Четыреста солей, полученные от Итипайи, ушли на дорогу, и первые трое суток в Лиме у него маковой росинки во рту не было. Он безостановочно бродил по улицам, стараясь держаться подальше от центра, холодел всякий раз, как возникала впереди фигура полицейского, перебирал имена и сейчас же отбрасывал: Лудовико — и думать нечего, Иполито служит в провинции, а если вернулся в Лиму, то заодно с Лудовико, нет, Иполито отпадает. Он не думал ни об Амалии, ни о девочке, ни о Пукальпе — только про полицию, про еду, про курево.
— Представляете, ниньо, ни разу не решился попросить хлеба, — говорит Амбросио. — Только покурить.
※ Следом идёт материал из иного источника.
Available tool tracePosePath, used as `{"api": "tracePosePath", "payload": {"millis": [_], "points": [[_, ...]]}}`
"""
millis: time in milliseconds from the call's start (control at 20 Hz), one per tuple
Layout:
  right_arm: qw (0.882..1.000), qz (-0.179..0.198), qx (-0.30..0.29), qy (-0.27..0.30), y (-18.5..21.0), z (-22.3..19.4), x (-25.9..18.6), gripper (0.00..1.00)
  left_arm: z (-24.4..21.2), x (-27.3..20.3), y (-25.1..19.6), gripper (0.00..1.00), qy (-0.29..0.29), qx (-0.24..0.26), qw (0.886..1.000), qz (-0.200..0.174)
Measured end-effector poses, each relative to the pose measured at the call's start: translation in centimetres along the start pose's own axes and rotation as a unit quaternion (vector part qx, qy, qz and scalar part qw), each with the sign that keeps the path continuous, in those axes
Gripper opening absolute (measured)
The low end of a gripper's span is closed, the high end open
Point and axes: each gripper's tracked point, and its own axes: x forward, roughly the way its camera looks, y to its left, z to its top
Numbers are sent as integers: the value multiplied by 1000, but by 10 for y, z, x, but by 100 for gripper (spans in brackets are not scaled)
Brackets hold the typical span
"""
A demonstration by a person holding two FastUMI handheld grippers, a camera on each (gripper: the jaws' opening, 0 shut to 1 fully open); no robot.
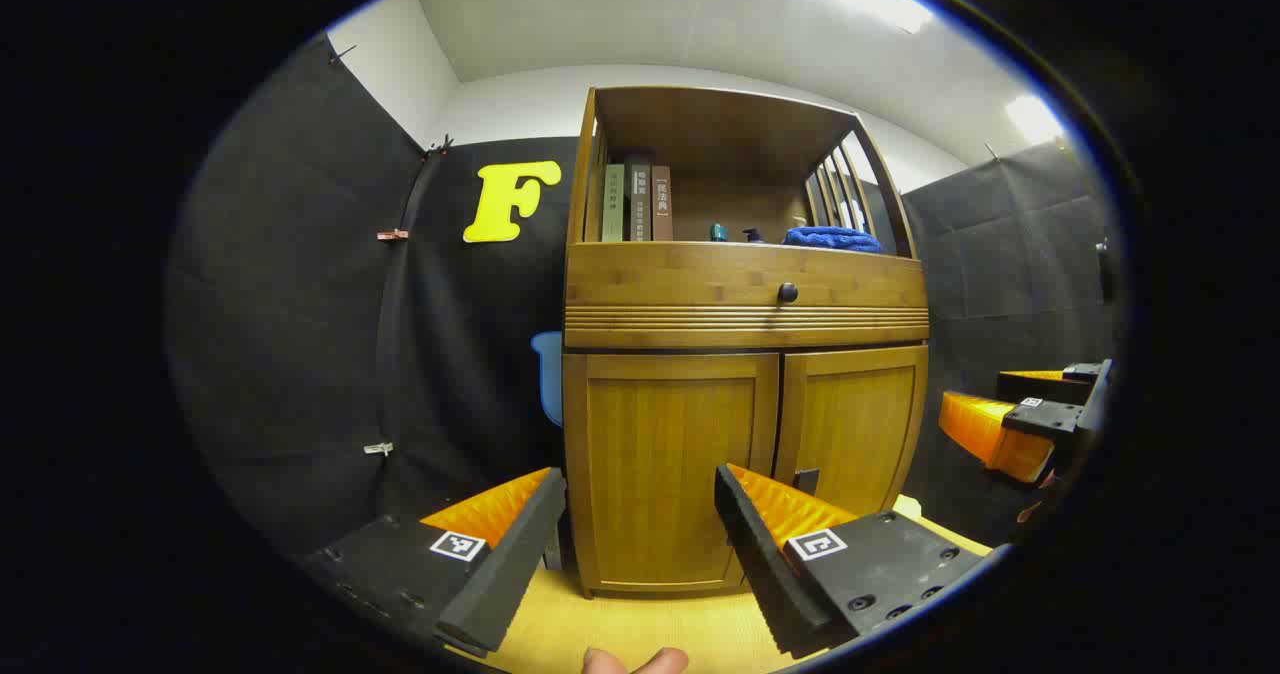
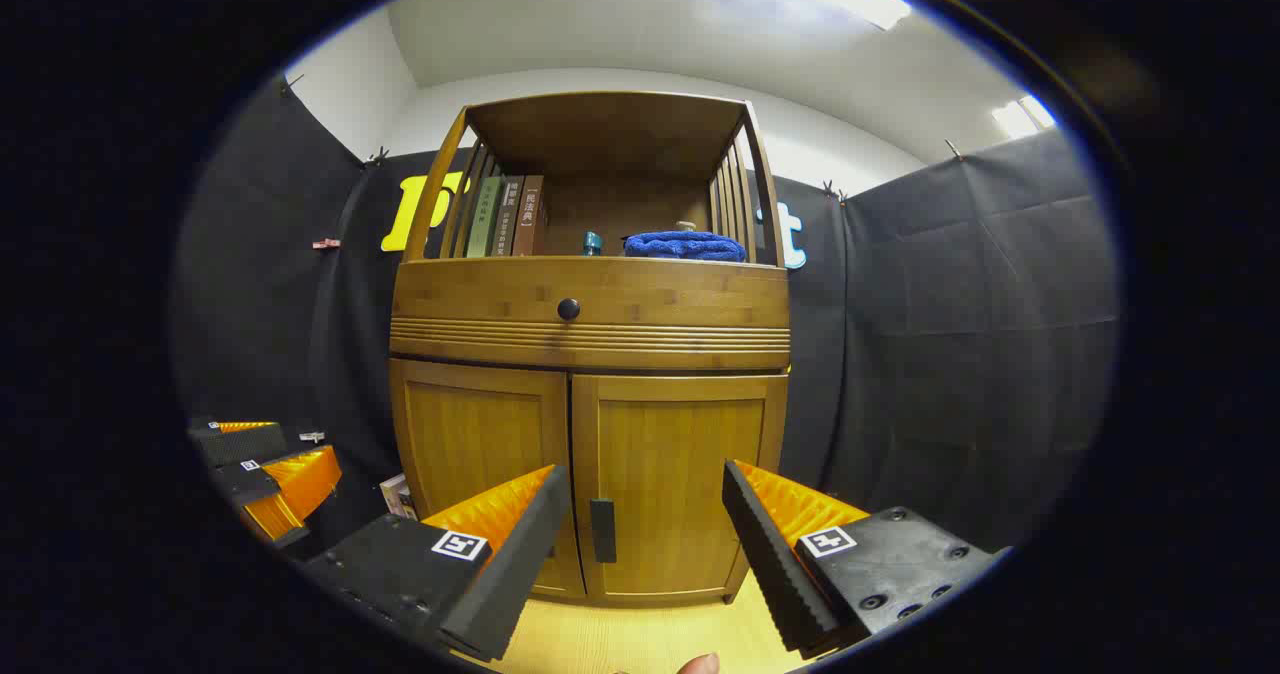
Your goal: Open the right door of the double-door shoe cabinet with the right hand, and open the left door with the left hand.
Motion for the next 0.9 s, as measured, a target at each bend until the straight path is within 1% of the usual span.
{"api": "tracePosePath", "payload": {"millis": [350,900], "points": [[1000,-8,-6,-5,-4,3,0,97,0,0,1,92,-1,1,1000,-1],[1000,-6,-6,-7,-4,5,2,97,0,0,4,92,-1,-1,1000,5]]}}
Когда становилось совсем невтерпеж, он останавливал на улице прохожего, просил сигарету. Он брался за любую работу, где не требовали документов: разгружал машины в Порвенире, жег мусор, поставлял в цирк Кайроли бродячих кошек и собак на прокорм хищникам, чинил канализацию и даже был подручным у точильщика. Иногда, в Кальяо, случалось ему подменять на несколько часов докера, и тогда дня на два, на три хватало, чтобы не голодать. Однажды ему сказали: одристам нужны люди расклеивать предвыборные плакаты. Проваландались всю ночь по центральным улицам, но их только накормили и напоили. Вот в какой-то из этих голодных, бродяжьих, беспокойных дней он и познакомился с Панкрасом. Он ночевал в Нараде, под грузовиками, в канавах и сначала чувствовал себя защищенным и укрытым всем этим множеством нищего и случайного народа, спавшего бок о бок, пока не услышал, что и здесь полиция время от времени устраивает облавы с проверкой документов. Тогда начался для него мир самодельных лачуг: он узнал все эти самостройные кварталы, ночуя то здесь, то там, и наконец где-то повстречал Панкраса, и тот его приютил. Панкрас жил один, в его хибарке нашлось Амбросио место.
— За столько времени он первый ко мне по-человечески отнесся, — говорит Амбросио. — А ведь он меня не знал и навару ему с меня никакого. Сердце золотое, вы уж мне поверьте, ниньо.